NOTE 5 - RELATED PARTY TRANSACTIONS
The fund is managed by T. Rowe Price Associates, Inc. (Price Associates), a wholly owned subsidiary of T. Rowe Price Group, Inc. (Price Group). The investment management agreement between the fund and Price Associates provides for an annual investment management fee, which is computed daily and paid monthly. The fee consists of an individual fund fee, equal to 0.30% of the fund’s average daily net assets, and a group fee. The group fee rate is calculated based on the combined net assets of certain mutual funds sponsored by Price Associates (the group) applied to a graduated fee schedule, with rates ranging from 0.48% for the first $1 billion of assets to 0.265% for assets in excess of $650 billion. The fund’s group fee is determined by applying the group fee rate to the fund’s average daily net assets. At May 31, 2019, the effective annual group fee rate was 0.29%.

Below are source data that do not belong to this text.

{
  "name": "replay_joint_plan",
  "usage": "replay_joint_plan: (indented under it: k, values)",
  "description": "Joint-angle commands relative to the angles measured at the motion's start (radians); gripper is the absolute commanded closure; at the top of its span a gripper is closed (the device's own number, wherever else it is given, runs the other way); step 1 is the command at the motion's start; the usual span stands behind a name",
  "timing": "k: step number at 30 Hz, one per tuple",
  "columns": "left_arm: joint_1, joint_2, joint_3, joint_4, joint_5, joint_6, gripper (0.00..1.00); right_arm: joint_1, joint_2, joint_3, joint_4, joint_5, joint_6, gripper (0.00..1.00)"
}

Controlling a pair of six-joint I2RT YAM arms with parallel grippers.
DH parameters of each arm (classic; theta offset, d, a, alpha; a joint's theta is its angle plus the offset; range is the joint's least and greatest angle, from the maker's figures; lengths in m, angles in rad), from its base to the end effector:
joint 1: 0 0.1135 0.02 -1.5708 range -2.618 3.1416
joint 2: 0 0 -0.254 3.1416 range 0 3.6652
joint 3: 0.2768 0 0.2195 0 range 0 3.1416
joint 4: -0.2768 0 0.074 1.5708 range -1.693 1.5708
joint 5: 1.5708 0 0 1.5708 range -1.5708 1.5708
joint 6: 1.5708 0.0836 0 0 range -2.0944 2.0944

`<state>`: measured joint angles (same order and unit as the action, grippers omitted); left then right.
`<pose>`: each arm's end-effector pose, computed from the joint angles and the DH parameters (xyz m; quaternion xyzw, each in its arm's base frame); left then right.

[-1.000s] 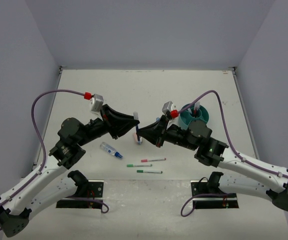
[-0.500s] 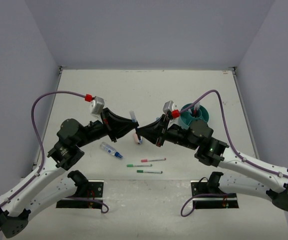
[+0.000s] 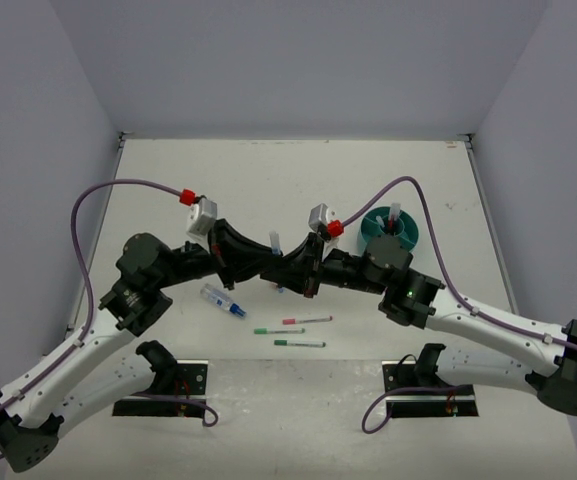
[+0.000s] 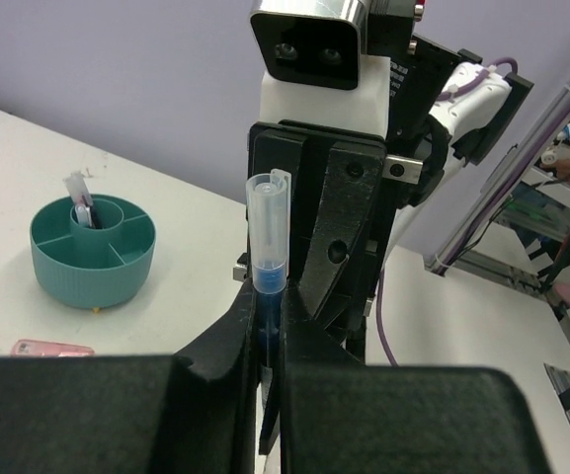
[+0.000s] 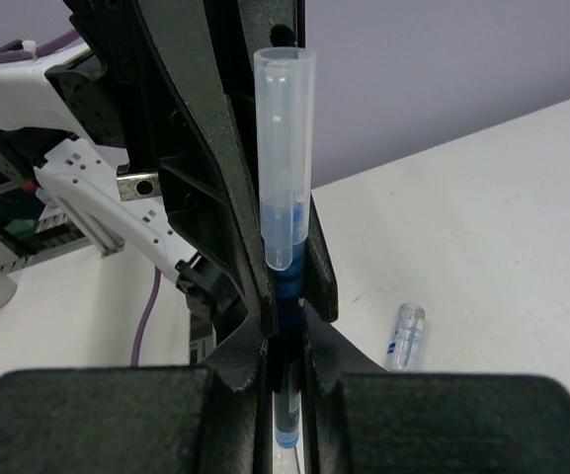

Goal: Sort the stationery into containers
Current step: Close the pen cap on the pen.

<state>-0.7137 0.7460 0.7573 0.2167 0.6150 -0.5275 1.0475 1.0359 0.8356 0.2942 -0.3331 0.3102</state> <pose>0.1064 -0.1559 0.3804 0.2911 0.5683 -0.5871 0.4976 0.1071 0.2403 0.3631 -0.3536 0.5750 0.5448 0.4975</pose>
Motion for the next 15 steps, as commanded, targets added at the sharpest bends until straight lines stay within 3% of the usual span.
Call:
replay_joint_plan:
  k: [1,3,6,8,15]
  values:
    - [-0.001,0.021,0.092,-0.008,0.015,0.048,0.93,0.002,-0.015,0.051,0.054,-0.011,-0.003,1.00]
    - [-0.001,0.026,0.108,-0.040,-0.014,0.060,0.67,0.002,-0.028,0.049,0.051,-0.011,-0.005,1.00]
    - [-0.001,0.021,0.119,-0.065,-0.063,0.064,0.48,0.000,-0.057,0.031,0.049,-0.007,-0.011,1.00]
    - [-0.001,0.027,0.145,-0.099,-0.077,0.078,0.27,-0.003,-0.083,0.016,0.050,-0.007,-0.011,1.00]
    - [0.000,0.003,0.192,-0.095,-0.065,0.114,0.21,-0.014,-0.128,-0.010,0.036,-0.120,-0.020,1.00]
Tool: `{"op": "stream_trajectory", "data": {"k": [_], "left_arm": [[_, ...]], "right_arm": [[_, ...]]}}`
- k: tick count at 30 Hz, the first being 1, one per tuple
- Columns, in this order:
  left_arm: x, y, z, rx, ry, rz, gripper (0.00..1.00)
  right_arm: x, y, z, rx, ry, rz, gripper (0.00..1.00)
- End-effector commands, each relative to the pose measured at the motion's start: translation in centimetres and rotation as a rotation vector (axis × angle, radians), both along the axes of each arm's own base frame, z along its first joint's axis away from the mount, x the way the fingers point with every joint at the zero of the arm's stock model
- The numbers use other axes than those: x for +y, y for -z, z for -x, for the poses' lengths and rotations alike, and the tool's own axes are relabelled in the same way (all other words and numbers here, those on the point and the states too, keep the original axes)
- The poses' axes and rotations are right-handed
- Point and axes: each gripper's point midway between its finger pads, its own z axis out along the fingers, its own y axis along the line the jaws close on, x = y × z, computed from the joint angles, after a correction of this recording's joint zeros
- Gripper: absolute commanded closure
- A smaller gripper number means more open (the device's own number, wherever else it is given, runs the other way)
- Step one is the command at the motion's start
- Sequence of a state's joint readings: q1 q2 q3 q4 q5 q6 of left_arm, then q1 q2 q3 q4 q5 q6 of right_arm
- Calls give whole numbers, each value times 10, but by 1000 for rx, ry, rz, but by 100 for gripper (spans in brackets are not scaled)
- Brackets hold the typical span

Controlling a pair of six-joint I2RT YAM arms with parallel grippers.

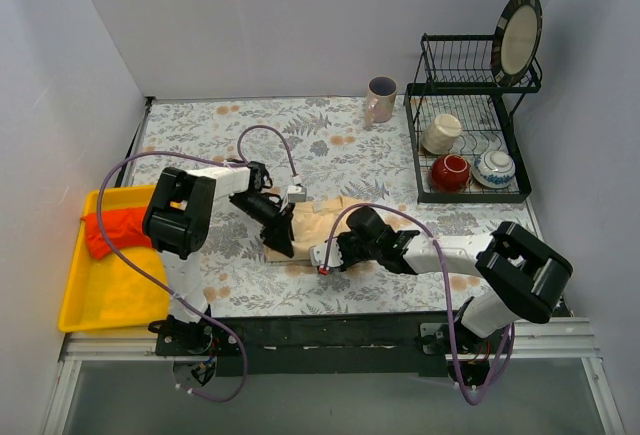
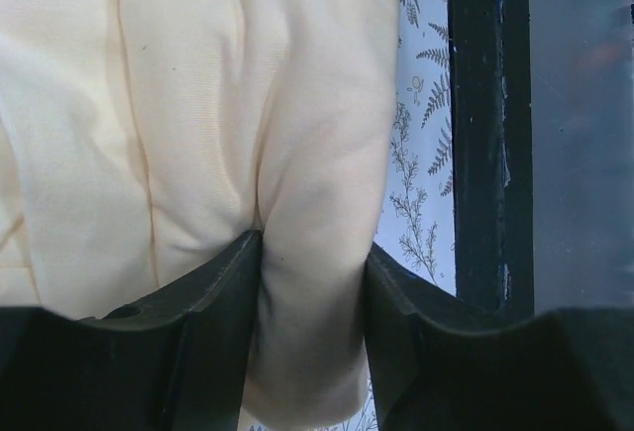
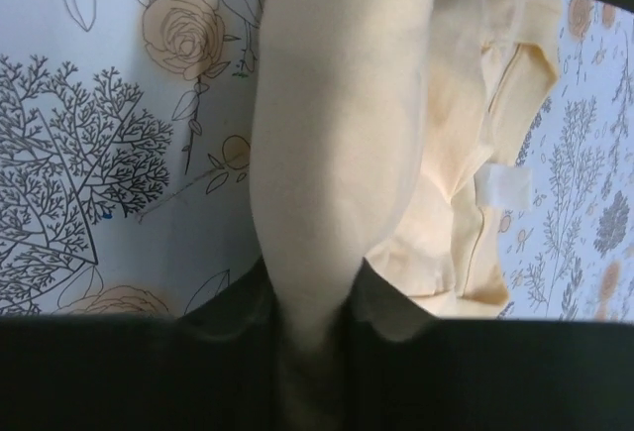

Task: Roll the t-shirts
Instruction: Roll the T-shirt to the center of the board.

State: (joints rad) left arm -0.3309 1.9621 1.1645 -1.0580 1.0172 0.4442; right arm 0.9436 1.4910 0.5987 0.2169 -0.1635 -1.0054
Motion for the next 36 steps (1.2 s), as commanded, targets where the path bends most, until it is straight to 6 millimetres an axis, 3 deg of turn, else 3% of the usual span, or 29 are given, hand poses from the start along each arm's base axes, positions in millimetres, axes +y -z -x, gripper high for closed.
{"op": "stream_trajectory", "data": {"k": [1,3,4,5,6,7,8,9,10,11,14,18,25,36], "left_arm": [[24,15,2,-18,7,-136,55],[21,6,-3,-51,-34,-115,46],[19,-4,-5,-82,-51,-95,41],[13,-25,-19,-205,-82,-43,3],[14,-31,-13,-238,-108,-25,2],[9,-39,-22,-335,-129,15,2],[5,-64,-23,-474,-137,50,2],[9,-48,-7,-489,-145,25,2],[9,-48,-26,-631,-185,-8,2],[4,-62,-22,-737,-179,23,2],[10,-38,-14,-861,-165,-15,2],[14,-32,-20,-982,-179,-22,2],[5,-25,-31,-1015,-195,-7,8],[-16,-28,-17,-1004,-157,59,20]], "right_arm": [[-2,10,-8,-31,11,36,85],[-3,10,-8,-16,19,43,98],[-3,9,-7,-8,19,42,99],[-4,8,-5,7,20,39,99],[-2,5,-5,13,22,31,99],[-2,3,-5,30,33,22,99],[-3,5,-1,56,32,28,99],[-1,3,-1,62,38,21,99],[-2,4,-1,82,58,17,99],[-2,5,2,99,56,19,99],[-3,5,4,128,66,11,99],[-5,7,7,169,76,21,99],[-6,9,8,219,93,22,99],[0,14,2,254,107,30,99]]}}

The Investor Class and Advisor Class are each subject to a contractual expense limitation through the limitation date indicated in the table below. During the limitation period, Price Associates is required to waive its management fee or pay any expenses (excluding interest; expenses related to borrowings, taxes, and brokerage; and other non-recurring expenses permitted by the investment management agreement) that would otherwisecause the class’s ratio of annualized total expenses to average net assets (net expense ratio) to exceed its expense limitation. Each class is required to repay Price Associates for expenses previously waived/paid to the extent the class’s net assets grow or expenses decline sufficiently to allow repayment without causing the class’s net expense ratio (after the repayment is taken into account) to exceed the lesser of: (1) the expense limitation in place at the time such amounts were waived; or (2) the class’s current expense limitation. However, no repayment will be made more than three years after the date of a payment or waiver.

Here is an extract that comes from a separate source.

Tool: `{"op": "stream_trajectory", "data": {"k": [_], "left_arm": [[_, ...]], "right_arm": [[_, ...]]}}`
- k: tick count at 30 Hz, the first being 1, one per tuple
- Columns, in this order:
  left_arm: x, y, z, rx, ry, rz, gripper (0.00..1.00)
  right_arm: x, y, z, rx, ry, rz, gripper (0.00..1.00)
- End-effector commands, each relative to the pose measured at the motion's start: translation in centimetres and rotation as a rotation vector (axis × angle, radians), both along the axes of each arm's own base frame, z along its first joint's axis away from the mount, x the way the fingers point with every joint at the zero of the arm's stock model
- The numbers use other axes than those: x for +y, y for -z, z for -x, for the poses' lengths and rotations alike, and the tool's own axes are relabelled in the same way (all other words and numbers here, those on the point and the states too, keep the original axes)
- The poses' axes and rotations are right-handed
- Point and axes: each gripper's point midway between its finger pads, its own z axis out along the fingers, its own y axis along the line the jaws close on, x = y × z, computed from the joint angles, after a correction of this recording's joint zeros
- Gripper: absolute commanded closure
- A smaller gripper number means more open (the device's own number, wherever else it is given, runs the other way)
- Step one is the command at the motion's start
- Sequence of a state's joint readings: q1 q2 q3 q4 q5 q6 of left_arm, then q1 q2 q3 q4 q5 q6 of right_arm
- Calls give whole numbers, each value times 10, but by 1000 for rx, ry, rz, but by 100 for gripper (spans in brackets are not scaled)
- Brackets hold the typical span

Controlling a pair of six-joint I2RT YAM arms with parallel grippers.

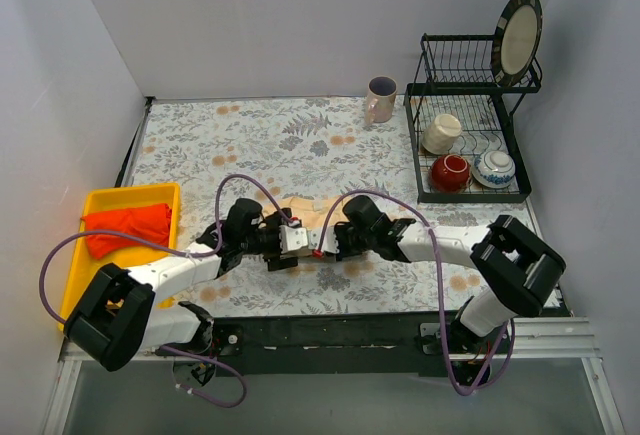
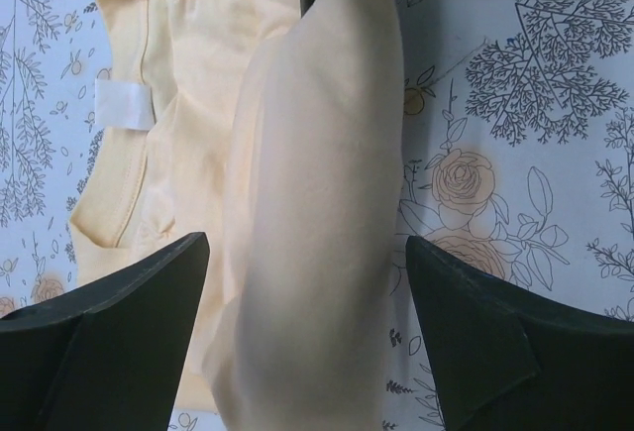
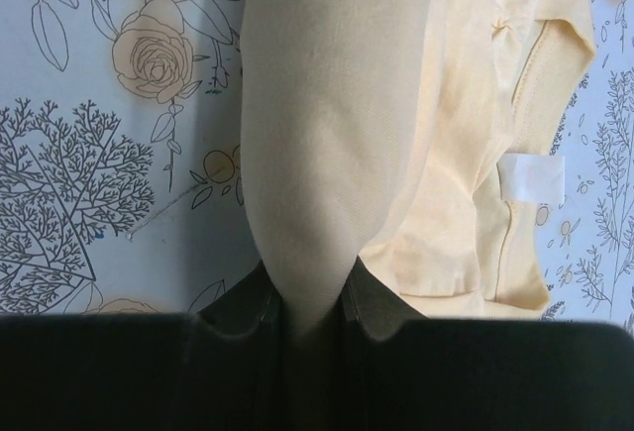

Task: Roll the t-shirts
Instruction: Roll the T-shirt to the center of the board.

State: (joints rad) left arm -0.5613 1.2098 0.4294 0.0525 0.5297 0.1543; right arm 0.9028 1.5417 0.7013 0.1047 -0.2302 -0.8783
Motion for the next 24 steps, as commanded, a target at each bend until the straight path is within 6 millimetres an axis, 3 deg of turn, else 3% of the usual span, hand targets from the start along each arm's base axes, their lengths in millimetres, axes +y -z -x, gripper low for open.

The I Class is also subject to an operating expense limitation (I Class Limit) pursuant to which Price Associates is contractually required to pay all operating expenses of the I Class, excluding management fees; interest; expenses related to borrowings, taxes, and brokerage; and other non-recurring expenses permitted by the investment management agreement, to the extent such operating expenses, on an annualized basis, exceed the I Class Limit. This agreement will continue through the limitation date indicated in the table below, and may be renewed, revised, or revoked only with approval of the fund’s Board. The I Class is required to repay Price Associates for expenses previously paid to the extent the class’s net assets grow or expenses decline sufficiently to allow repayment without causing the class’s operating expenses (after the repayment is taken into account) to exceed the lesser of: (1) the I Class Limit in place at the time such amounts were paid; or (2) the current I Class Limit. However, no repayment will be made more than three years after the date of a payment or waiver.

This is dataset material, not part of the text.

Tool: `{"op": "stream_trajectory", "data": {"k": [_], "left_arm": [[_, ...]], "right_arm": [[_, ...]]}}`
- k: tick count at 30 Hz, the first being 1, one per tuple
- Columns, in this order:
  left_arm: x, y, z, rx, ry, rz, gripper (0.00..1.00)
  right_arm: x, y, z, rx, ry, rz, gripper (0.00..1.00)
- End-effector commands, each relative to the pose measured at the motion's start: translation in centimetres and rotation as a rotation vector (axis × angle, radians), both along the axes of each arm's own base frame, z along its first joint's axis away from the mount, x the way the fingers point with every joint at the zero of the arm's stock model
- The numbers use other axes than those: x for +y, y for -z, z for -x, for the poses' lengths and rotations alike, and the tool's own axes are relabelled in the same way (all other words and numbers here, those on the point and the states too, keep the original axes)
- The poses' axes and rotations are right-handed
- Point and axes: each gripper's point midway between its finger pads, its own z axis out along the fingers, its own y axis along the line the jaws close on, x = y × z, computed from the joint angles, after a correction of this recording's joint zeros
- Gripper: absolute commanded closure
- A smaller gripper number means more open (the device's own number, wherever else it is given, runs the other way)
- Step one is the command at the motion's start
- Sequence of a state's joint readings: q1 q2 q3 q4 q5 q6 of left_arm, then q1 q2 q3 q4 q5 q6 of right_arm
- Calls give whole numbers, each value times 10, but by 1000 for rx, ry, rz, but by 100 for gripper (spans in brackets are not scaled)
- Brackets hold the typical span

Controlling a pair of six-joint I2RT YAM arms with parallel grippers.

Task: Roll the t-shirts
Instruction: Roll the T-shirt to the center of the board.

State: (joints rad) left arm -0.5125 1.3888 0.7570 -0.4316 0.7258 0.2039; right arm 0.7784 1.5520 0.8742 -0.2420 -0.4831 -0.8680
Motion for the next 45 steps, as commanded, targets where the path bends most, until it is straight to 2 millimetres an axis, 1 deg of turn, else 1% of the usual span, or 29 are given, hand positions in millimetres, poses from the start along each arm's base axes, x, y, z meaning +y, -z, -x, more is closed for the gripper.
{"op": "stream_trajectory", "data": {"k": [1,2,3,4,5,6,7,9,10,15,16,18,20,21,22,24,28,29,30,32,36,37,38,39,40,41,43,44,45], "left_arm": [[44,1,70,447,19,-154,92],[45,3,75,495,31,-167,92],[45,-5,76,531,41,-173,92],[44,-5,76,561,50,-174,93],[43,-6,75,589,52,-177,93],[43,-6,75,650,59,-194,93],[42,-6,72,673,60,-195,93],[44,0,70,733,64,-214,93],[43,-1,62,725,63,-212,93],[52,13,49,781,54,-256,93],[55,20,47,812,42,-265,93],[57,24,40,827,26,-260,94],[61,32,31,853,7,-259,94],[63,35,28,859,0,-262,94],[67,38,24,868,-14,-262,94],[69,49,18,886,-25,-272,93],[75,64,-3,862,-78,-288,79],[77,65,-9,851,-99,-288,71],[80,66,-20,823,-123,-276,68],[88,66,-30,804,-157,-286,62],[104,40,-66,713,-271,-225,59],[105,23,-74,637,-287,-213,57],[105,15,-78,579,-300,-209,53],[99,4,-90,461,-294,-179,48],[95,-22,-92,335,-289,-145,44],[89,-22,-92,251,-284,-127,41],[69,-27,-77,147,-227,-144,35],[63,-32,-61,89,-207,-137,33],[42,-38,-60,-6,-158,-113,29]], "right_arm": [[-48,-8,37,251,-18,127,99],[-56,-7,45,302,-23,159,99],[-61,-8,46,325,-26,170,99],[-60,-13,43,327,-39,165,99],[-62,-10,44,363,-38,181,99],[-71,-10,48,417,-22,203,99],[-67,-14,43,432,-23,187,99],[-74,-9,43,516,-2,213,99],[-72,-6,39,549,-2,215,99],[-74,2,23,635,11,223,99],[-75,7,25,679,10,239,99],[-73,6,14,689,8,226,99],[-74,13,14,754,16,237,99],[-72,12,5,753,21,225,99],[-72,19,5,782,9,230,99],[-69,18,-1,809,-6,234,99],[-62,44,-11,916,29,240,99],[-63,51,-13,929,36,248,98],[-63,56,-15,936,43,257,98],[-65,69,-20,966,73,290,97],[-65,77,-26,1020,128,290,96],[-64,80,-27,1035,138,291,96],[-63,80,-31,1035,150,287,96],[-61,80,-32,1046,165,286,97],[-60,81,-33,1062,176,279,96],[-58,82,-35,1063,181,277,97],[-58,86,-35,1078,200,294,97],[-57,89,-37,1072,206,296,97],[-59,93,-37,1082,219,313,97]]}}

Pursuant to these agreements, expenses were waived/paid by Price Associates during the year ended May 31, 2019 as indicated in the table below. Including these amounts, expenses previously waived/paid by Price Associates in the amount of $690,000 remain subject to repayment by the fund at May 31, 2019. To the extent any expenses are waived or reimbursed in accordance with an expense limitation, the waiver or reimbursement is charged to the applicable class or allocated across the classes in the same manner as the related expense. Any repayment of expenses previously waived/paid by Price Associates during the period, if any, would be included in the net investment income and expense ratios presented on the accompanying Financial Highlights.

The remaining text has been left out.